* **WHAT THE TASK REQUIRES**:
Without the images, write out all of the following entries exactly.

* **RECORDS SHOWN**:

────────────────────────────────────────

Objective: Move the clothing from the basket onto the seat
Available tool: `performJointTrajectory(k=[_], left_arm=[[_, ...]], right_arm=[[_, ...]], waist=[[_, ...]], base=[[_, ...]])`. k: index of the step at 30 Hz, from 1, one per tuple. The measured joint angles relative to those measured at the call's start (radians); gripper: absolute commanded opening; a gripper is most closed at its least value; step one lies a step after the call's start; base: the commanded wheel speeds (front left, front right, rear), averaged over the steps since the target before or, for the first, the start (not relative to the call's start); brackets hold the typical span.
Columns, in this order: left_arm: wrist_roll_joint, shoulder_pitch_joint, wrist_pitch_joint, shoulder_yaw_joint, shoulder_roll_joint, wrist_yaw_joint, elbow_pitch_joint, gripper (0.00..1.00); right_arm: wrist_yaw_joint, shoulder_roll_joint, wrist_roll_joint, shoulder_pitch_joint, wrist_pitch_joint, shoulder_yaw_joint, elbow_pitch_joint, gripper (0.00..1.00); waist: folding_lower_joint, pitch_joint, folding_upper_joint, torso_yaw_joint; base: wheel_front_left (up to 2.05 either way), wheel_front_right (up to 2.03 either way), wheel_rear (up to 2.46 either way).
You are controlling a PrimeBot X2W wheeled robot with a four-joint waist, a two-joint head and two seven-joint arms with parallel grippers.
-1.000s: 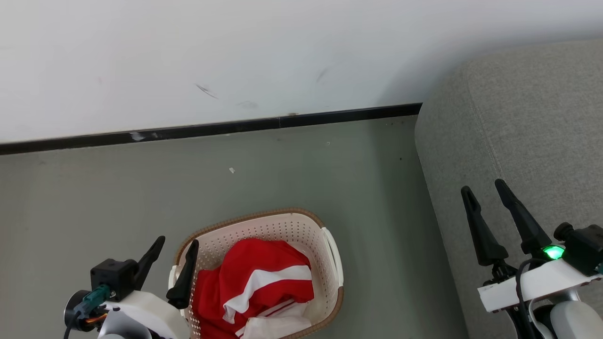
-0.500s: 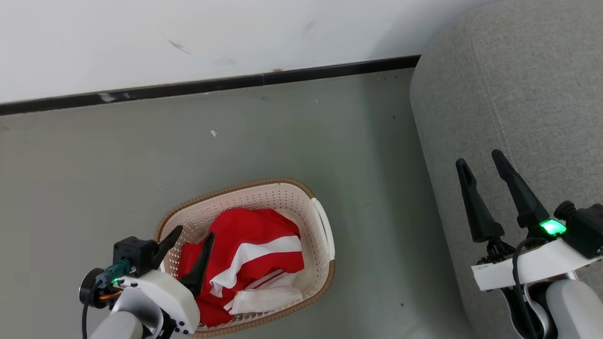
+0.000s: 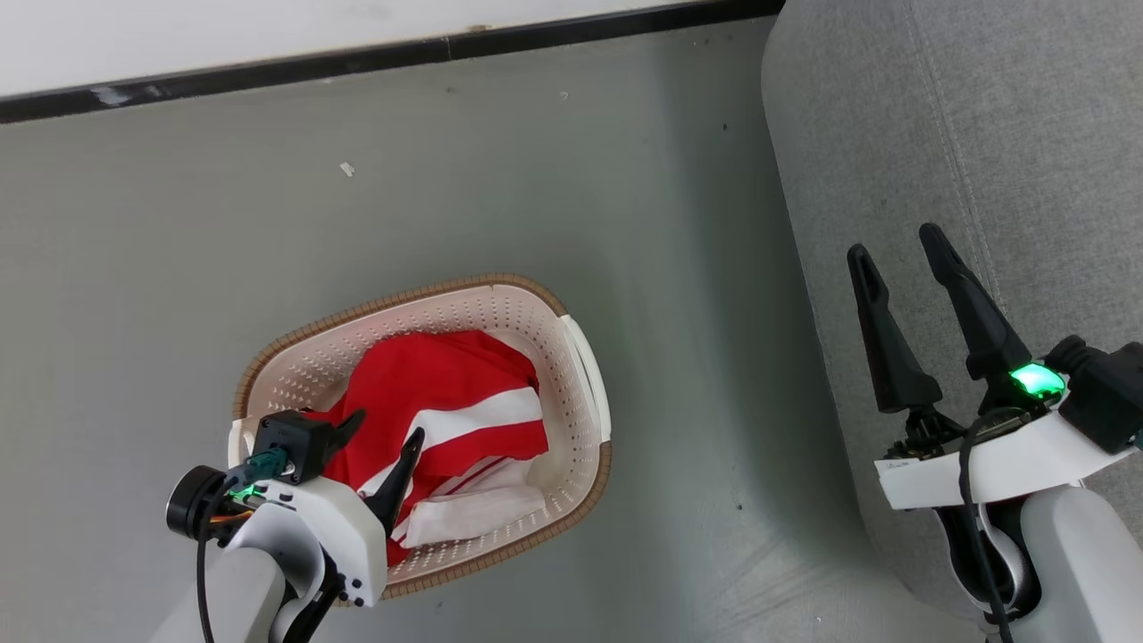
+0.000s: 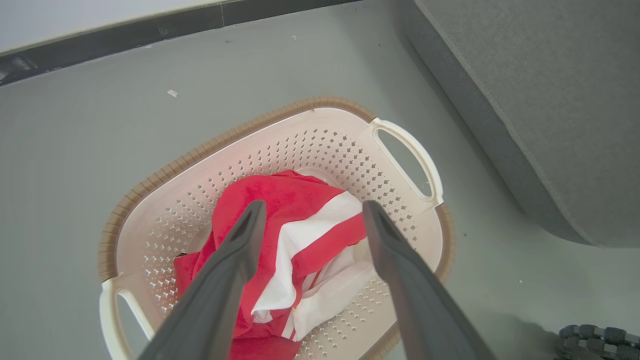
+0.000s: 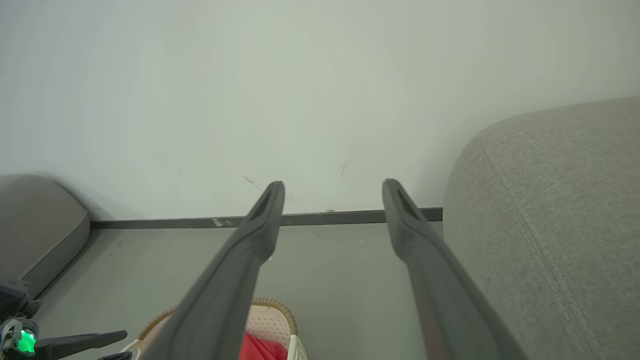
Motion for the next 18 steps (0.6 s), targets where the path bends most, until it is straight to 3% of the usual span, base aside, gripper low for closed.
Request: performJointTrajectory(k=[18], left_arm=[[0.079, -0.156, 0.02, -0.077, -0.001, -0.018, 0.181, 1.0]], right_arm=[[0.0, 0.006, -0.042, -0.068, 0.0, 0.022, -0.028, 1.0]], waist=[[0.0, 0.163, 0.0, -0.064]], base=[[0.0, 0.0, 0.0]])
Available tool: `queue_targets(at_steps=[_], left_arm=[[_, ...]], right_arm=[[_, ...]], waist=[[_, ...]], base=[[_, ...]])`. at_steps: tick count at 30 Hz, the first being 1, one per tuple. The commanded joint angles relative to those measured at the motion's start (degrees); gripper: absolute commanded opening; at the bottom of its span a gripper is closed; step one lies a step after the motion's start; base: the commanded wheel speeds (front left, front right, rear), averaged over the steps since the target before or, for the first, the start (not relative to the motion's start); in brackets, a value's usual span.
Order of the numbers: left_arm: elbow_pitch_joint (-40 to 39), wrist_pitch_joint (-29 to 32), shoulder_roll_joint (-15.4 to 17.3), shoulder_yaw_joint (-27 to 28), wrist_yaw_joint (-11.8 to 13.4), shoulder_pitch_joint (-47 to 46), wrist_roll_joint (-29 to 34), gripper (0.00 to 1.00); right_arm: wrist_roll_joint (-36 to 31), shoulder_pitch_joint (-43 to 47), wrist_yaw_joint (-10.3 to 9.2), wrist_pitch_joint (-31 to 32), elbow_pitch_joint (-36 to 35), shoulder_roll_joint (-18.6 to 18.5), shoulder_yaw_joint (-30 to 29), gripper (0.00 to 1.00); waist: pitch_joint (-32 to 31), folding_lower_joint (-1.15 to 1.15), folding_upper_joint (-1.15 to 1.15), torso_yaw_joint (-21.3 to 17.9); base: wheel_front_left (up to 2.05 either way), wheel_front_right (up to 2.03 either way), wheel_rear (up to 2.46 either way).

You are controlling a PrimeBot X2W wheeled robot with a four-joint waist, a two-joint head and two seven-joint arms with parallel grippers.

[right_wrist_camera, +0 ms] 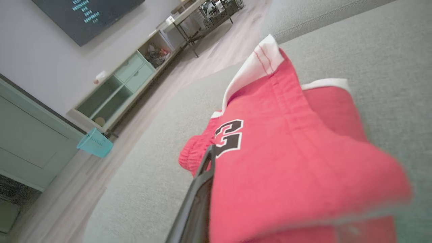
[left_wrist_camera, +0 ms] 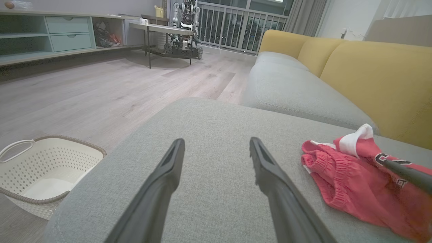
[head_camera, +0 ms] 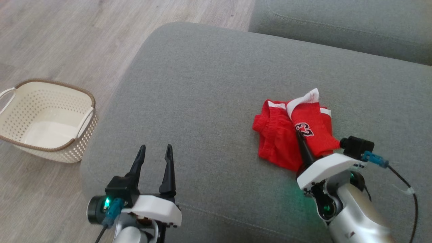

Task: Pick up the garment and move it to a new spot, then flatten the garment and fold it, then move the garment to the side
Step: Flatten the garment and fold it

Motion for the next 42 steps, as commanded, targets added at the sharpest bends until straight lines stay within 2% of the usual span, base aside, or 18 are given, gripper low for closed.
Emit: queue_targets(at_steps=[1,2,3,7,14,22,24,30,36,42], left_arm=[[-1.61,-0.70,0.10,1.59,-0.14,-1.49,0.39,1.00],[-1.57,-0.70,0.10,1.59,-0.16,-1.46,0.39,1.00],[-1.55,-0.70,0.10,1.55,-0.18,-1.44,0.36,1.00],[-1.47,-0.70,0.10,1.30,-0.14,-1.30,0.20,1.00],[-1.60,-0.70,0.10,0.84,0.20,-1.39,-0.23,1.00],[-1.49,-0.70,0.10,0.39,0.42,-1.54,-0.65,1.00],[-1.46,-0.70,0.10,0.23,0.57,-1.59,-0.76,1.00],[-1.38,-0.70,0.10,-0.05,0.65,-1.88,-0.97,1.00],[-1.28,-0.70,0.10,-0.24,0.80,-2.06,-1.16,1.00],[-1.16,-0.70,0.10,-0.16,1.03,-1.89,-1.31,1.00]], right_arm=[[-1.54,-2.12,-0.01,-1.19,-0.62,0.37,0.95,0.00],[-2.79,-2.46,-0.01,-1.45,0.25,0.37,0.65,0.31],[-3.48,-2.72,-0.01,-1.64,0.79,0.37,0.41,1.00],[-3.04,-3.25,-0.01,-1.98,0.90,0.37,0.85,1.00],[-4.17,-3.24,-0.01,-2.09,-3.26,0.37,2.56,1.00],[-15.32,-2.34,-0.01,-2.10,-5.50,0.37,2.91,1.00],[-20.04,-2.00,-0.01,-2.10,-5.99,0.37,3.71,1.00],[-26.92,-2.20,-0.01,-2.10,-3.93,0.37,4.14,1.00],[-25.26,-2.58,-0.01,-1.50,-1.02,0.37,6.06,1.00],[-18.18,-3.22,-0.01,0.31,1.18,0.37,7.65,1.00]], waist=[[0.07,0.00,0.00,0.19],[0.11,0.00,0.00,0.33],[0.15,0.00,0.00,0.48],[0.26,0.00,0.00,0.94],[0.85,0.00,0.00,1.59],[1.20,0.00,0.00,2.63],[1.44,0.00,0.00,2.95],[2.03,0.00,0.00,3.57],[2.29,0.00,0.00,3.89],[1.70,0.00,0.00,2.99]], base=[[0.00,0.00,0.00],[0.00,0.00,0.00],[0.00,0.00,0.00],[0.00,0.00,0.00],[0.00,0.00,0.00],[0.00,0.00,0.00],[0.00,0.00,0.00],[0.00,0.00,0.00],[0.00,0.00,0.00],[0.00,0.00,0.00]])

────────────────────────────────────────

* **SOLUTION BELOW**:
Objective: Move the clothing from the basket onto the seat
Available tool: `performJointTrajectory(k=[_], left_arm=[[_, ...]], right_arm=[[_, ...]], waist=[[_, ...]], base=[[_, ...]])`. k: index of the step at 30 Hz, from 1, one per tuple. The measured joint angles relative to those measured at the call's start (radians); gripper: absolute commanded opening; a gripper is most closed at its least value; step one lies a step after the call's start; base: the commanded wheel speeds (front left, front right, rear), averaged over the steps since the target before or, for the first, the start (not relative to the call's start); brackets hold the typical span.
Columns, in this order: left_arm: wrist_roll_joint, shoulder_pitch_joint, wrist_pitch_joint, shoulder_yaw_joint, shoulder_roll_joint, wrist_yaw_joint, elbow_pitch_joint, gripper (0.00..1.00); right_arm: wrist_yaw_joint, shoulder_roll_joint, wrist_roll_joint, shoulder_pitch_joint, wrist_pitch_joint, shoulder_yaw_joint, elbow_pitch_joint, gripper (0.00..1.00); waist: folding_lower_joint, pitch_joint, folding_upper_joint, torso_yaw_joint; base: wheel_front_left (up to 2.05 either way), wheel_front_right (up to 2.03 either way), wheel_rear (up to 2.46 either way).
You are controlling a PrimeBot X2W wheeled robot with a four-joint waist, a two-joint head and two seven-joint arms with parallel grippers.
-1.000s: 
-0.500s: 
+0.000s: 
+0.000s: 
+0.000s: 
Motion for the next 18 steps (0.6 s), targets where the path bends most, until it is straight to 3% of the usual span, base aside, gripper low for closed.
Request: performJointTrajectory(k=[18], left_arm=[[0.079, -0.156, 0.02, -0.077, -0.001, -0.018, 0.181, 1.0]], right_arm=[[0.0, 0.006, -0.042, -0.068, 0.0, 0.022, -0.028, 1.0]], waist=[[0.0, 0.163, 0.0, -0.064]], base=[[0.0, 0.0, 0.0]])
Available tool: `queue_targets(at_steps=[_], left_arm=[[_, ...]], right_arm=[[_, ...]], waist=[[_, ...]], base=[[_, ...]])`. at_steps: tick count at 30 Hz, the first being 1, one per tuple. The commanded joint angles relative to those measured at the motion's start (degrees); gripper: absolute commanded opening; at the bottom of its span a gripper is closed; step one lies a step after the motion's start; base: the commanded wheel speeds (front left, front right, rear), averaged over the steps since the target before or, for the first, the start (not relative to the motion's start); in brackets, a value's usual span.
Order of the numbers: left_arm: elbow_pitch_joint (-40 to 39), wrist_pitch_joint (-29 to 32), shoulder_roll_joint (-15.4 to 17.3), shoulder_yaw_joint (-27 to 28), wrist_yaw_joint (-11.8 to 13.4), shoulder_pitch_joint (-47 to 46), wrist_roll_joint (-29 to 34), gripper (0.00 to 1.00); right_arm: wrist_roll_joint (-36 to 31), shoulder_pitch_joint (-43 to 47), wrist_yaw_joint (-10.3 to 9.2), wrist_pitch_joint (-31 to 32), elbow_pitch_joint (-36 to 35), shoulder_roll_joint (-18.6 to 18.5), shoulder_yaw_joint (-30 to 29), gripper (0.00 to 1.00); waist: pitch_joint (-32 to 31), folding_lower_joint (-1.15 to 1.15), folding_upper_joint (-1.15 to 1.15), torso_yaw_joint (-21.3 to 17.9); base: wheel_front_left (up to 2.05 either way), wheel_front_right (up to 2.03 either way), wheel_rear (up to 2.46 either way).

You are controlling a PrimeBot X2W wheeled robot with a four-joint waist, a two-joint head and two seven-joint arms with parallel grippers.

[right_wrist_camera, +0 ms] 
[left_wrist_camera, +0 ms] 
[head_camera, +0 ms] 

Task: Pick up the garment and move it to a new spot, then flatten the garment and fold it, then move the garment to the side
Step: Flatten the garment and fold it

Motion for the next 42 steps, as commanded, targets added at the sharpest bends until straight lines stay within 2% of the usual span, base aside, or 18 are given, gripper low for closed.
Emit: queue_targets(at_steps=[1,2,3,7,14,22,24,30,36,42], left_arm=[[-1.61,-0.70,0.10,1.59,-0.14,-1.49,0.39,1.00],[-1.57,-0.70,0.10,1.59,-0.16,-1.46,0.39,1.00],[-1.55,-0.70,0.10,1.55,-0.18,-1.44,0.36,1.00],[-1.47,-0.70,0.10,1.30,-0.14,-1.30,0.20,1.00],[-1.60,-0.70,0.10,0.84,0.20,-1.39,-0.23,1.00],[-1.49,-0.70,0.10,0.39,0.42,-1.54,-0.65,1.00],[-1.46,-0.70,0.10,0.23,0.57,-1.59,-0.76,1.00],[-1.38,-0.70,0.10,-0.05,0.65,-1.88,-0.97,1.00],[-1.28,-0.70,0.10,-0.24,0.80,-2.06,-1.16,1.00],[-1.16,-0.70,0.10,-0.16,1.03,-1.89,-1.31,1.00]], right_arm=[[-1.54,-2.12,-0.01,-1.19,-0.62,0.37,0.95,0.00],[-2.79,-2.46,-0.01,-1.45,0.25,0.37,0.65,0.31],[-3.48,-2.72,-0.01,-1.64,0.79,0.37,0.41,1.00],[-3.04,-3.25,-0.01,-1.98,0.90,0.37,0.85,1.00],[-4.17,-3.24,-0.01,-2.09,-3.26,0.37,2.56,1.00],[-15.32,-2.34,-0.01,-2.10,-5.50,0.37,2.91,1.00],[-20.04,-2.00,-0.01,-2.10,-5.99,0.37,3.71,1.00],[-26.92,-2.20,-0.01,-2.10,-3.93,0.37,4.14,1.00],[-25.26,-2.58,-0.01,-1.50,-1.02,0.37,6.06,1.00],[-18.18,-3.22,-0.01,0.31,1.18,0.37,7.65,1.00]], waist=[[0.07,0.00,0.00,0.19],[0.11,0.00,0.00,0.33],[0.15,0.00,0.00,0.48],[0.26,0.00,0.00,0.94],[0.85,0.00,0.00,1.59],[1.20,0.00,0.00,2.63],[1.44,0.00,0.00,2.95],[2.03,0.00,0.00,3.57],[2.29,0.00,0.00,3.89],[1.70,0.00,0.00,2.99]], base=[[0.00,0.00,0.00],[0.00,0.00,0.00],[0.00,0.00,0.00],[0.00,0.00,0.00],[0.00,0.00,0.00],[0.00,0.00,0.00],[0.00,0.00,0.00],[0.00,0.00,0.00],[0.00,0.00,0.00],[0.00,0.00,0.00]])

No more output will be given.